Exercise goal: Produce an exact copy of the lines below, starting at the first and ending with the line containing "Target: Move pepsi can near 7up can".

Exercise data:

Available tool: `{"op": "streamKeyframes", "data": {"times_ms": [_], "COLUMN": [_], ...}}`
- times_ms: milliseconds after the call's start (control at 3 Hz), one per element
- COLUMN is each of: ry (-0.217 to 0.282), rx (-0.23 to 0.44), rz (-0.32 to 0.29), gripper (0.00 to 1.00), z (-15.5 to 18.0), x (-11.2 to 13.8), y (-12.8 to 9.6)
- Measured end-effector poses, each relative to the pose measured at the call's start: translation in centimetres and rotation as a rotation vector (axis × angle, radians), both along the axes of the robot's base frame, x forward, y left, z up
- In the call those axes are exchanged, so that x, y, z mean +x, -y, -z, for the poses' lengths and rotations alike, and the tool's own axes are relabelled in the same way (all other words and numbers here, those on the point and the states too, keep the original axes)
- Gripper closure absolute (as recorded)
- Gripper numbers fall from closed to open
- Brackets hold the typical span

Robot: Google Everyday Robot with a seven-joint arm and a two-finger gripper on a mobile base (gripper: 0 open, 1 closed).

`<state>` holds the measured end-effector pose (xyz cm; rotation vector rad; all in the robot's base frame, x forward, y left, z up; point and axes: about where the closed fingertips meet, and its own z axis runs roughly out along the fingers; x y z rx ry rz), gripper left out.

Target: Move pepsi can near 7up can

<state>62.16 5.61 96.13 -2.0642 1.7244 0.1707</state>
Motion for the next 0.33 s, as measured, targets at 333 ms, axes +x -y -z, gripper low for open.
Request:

Your response:
Available tool: `{"op": "streamKeyframes", "data": {"times_ms": [_], "COLUMN": [_], ...}}`
- times_ms: milliseconds after the call's start (control at 3 Hz), one per element
- COLUMN is each of: ry (-0.217 to 0.282), rx (-0.23 to 0.44), rz (-0.32 to 0.29), gripper (0.00 to 1.00), z (-15.5 to 18.0), x (-11.2 to 13.8), y (-12.8 to 9.6)
- Measured end-effector poses, each relative to the pose measured at the call's start: translation in centimetres and rotation as a rotation vector (axis × angle, radians), both along the axes of the robot's base frame, x forward, y left, z up
- In the call those axes are exchanged, so that x, y, z mean +x, -y, -z, for the poses' lengths and rotations alike, and the tool's own axes are relabelled in the same way (all other words and numbers here, those on the point and the states too, keep the original axes)
- Gripper closure absolute (as recorded)
- Gripper numbers fall from closed to open
- Brackets hold the typical span

Robot: Google Everyday Robot with a seven-joint arm and a two-finger gripper on a mobile base (gripper: 0 open, 1 closed).

`<state>` holds the measured end-effector pose (xyz cm; rotation vector rad; all in the robot's base frame, x forward, y left, z up; point and axes: about where the closed fingertips meet, and its own z axis runs roughly out along the fingers; x y z rx ry rz), gripper left out.

Target: Move pepsi can near 7up can

This response is complete, and nothing else is pending.